**MATERIAL FOR THIS EXERCISE**
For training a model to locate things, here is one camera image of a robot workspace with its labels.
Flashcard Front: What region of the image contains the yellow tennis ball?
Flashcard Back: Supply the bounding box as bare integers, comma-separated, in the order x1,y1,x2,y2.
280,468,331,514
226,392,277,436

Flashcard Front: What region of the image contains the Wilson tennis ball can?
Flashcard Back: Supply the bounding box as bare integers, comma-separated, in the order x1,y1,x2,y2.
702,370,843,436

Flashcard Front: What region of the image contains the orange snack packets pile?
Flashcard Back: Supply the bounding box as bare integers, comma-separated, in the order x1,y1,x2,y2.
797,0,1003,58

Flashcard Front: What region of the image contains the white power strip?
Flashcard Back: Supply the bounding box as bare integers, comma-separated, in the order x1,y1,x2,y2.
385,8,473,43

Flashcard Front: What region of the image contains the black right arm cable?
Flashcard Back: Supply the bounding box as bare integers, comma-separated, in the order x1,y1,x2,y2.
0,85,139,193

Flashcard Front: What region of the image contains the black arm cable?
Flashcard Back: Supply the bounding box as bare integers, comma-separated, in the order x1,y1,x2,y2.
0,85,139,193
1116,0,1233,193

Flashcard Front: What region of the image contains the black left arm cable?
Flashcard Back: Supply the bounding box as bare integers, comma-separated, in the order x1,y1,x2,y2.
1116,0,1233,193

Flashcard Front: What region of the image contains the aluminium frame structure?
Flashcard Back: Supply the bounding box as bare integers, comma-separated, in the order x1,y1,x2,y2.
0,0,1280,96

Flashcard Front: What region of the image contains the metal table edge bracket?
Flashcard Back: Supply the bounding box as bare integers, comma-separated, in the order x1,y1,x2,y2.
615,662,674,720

* * *

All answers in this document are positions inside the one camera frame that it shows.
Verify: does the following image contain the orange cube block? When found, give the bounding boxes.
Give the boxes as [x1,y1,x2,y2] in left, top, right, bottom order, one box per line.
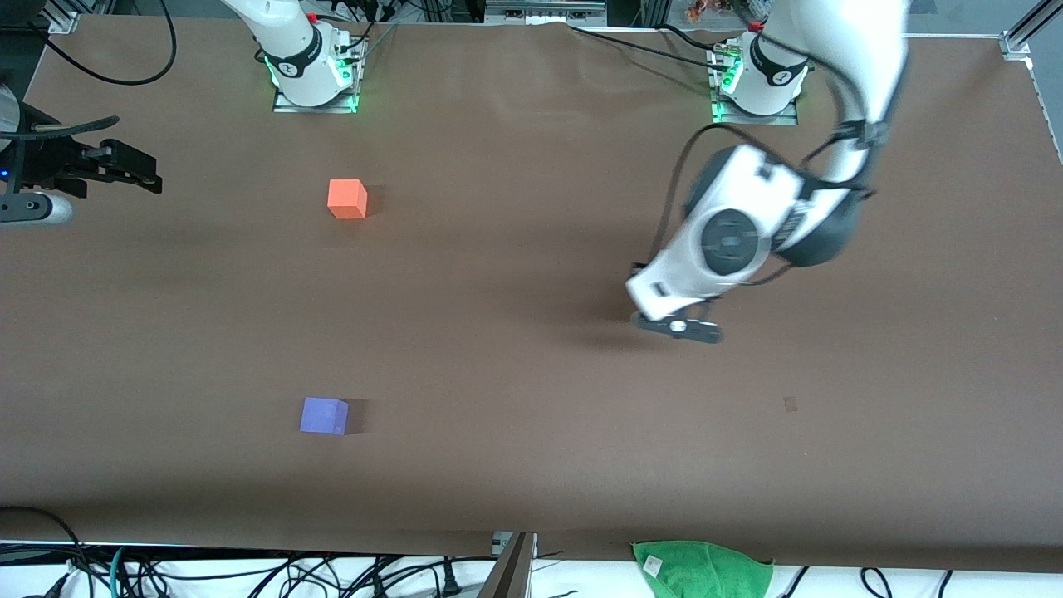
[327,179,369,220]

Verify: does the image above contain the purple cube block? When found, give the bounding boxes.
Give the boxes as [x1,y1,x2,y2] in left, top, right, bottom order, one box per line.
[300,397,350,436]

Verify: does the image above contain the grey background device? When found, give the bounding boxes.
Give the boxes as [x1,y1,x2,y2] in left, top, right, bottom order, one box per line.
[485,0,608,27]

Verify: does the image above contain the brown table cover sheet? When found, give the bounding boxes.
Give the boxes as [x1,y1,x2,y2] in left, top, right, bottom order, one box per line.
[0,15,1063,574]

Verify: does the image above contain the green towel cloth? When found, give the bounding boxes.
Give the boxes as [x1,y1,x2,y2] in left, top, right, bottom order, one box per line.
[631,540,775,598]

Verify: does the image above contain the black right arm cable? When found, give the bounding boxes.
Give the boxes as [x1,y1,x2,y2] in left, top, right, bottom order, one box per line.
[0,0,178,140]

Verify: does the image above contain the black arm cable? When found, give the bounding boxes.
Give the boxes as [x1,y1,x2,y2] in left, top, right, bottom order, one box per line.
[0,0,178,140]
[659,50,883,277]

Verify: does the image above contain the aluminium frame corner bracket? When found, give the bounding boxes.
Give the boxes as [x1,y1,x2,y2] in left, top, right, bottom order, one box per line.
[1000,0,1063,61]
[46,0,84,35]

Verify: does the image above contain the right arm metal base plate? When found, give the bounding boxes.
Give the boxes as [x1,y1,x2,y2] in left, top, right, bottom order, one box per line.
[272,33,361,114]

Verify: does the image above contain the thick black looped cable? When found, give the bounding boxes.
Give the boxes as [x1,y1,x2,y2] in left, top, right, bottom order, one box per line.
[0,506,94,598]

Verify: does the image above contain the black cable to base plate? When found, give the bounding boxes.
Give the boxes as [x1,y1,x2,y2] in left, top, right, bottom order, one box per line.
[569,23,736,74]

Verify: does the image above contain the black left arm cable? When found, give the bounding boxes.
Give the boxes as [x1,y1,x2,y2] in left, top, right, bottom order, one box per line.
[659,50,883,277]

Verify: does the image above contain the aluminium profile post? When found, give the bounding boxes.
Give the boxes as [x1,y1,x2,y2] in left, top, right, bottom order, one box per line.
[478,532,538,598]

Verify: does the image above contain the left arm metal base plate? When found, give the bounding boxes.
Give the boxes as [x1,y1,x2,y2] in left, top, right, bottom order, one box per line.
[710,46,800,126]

**WORK TO BE COMPLETED**
The word "table" may appear on some lines of these records; state how many such lines there are, and nothing else.

**RESPONSE BELOW**
2